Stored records
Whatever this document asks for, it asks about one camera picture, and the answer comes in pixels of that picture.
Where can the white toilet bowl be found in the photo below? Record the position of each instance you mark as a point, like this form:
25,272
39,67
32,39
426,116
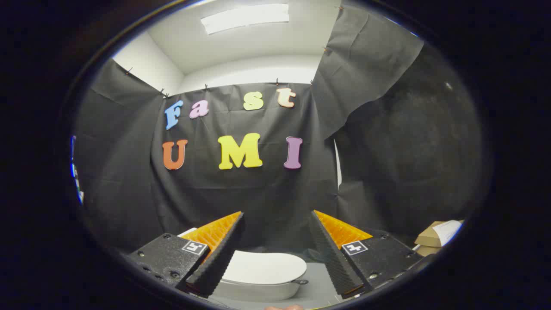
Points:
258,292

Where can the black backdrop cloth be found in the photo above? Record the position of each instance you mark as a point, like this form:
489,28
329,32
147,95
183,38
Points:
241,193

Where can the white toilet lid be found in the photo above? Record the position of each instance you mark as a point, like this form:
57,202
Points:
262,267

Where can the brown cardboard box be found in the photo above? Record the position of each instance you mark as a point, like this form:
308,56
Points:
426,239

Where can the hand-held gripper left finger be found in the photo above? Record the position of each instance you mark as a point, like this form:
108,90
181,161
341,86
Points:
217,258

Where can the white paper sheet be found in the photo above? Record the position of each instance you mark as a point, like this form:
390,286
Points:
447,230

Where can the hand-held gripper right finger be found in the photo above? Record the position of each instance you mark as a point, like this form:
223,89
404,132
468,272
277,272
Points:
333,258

* * *

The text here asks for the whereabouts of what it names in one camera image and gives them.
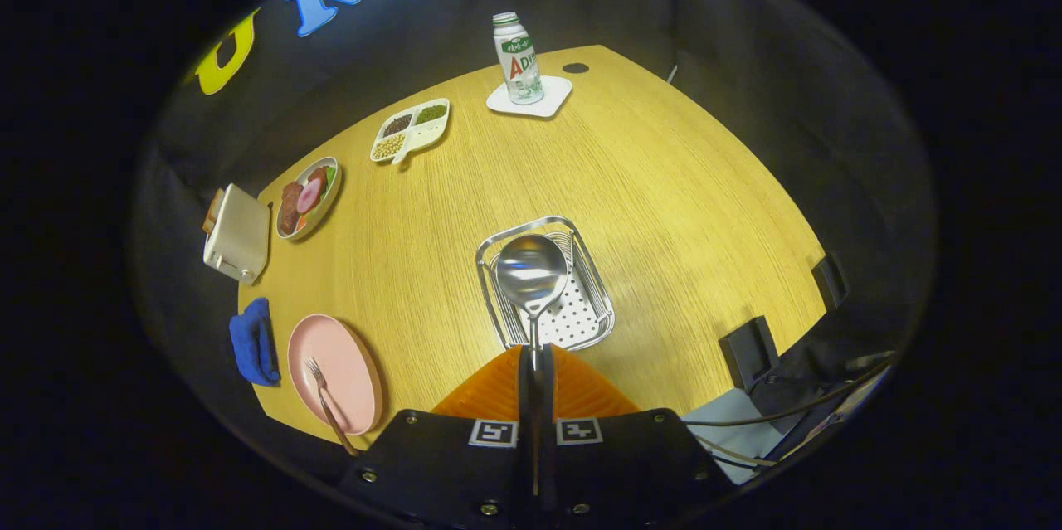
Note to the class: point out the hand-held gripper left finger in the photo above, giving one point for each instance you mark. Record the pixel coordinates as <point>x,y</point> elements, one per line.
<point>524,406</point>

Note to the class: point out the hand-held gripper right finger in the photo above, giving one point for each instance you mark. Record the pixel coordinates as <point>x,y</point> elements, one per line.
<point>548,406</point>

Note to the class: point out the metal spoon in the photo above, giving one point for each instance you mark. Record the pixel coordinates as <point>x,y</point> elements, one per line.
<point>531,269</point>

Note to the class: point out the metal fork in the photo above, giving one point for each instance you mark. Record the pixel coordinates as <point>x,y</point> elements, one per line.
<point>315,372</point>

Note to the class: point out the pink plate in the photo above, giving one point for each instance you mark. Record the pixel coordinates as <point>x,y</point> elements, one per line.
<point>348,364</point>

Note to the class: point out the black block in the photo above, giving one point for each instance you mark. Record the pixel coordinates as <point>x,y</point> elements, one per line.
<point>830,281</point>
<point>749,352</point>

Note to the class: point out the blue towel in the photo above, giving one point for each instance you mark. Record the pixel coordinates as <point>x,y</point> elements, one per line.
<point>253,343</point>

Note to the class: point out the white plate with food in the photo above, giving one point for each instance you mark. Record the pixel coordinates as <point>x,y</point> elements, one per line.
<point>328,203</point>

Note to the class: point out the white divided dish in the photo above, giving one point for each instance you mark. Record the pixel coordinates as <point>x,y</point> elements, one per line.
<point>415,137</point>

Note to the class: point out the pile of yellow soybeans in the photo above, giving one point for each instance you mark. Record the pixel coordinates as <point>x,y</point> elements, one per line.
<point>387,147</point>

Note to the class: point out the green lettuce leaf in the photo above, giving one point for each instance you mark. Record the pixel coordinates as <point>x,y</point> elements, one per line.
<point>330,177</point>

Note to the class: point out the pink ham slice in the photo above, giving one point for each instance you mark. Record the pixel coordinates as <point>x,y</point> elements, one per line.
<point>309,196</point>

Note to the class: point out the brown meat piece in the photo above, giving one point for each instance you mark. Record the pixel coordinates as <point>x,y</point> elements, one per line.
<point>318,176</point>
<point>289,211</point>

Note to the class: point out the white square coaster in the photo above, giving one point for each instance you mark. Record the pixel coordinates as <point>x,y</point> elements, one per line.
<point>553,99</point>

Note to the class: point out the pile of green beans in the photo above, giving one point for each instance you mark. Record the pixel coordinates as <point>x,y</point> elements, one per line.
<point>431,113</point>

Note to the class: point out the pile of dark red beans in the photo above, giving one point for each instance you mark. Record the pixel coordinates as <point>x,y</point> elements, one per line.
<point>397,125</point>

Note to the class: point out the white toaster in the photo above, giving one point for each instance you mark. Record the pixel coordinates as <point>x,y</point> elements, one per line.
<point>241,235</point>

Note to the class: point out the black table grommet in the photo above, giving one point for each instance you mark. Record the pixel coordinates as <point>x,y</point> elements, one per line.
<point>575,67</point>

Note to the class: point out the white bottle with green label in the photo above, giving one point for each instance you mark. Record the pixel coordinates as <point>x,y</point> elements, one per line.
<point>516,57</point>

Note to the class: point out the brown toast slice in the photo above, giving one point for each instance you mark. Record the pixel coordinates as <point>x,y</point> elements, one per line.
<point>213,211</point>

About this exercise:
After identifying the lines above that contain "plate", copy each one.

Response below:
Note to the class: point out the pink plate in the photo above, giving one point for each instance you mark. Record the pixel coordinates as <point>x,y</point> elements, one per line.
Note to the class: point out the white plate with food in the photo above, giving one point for each instance you mark. Record the pixel coordinates as <point>x,y</point> elements, one per line.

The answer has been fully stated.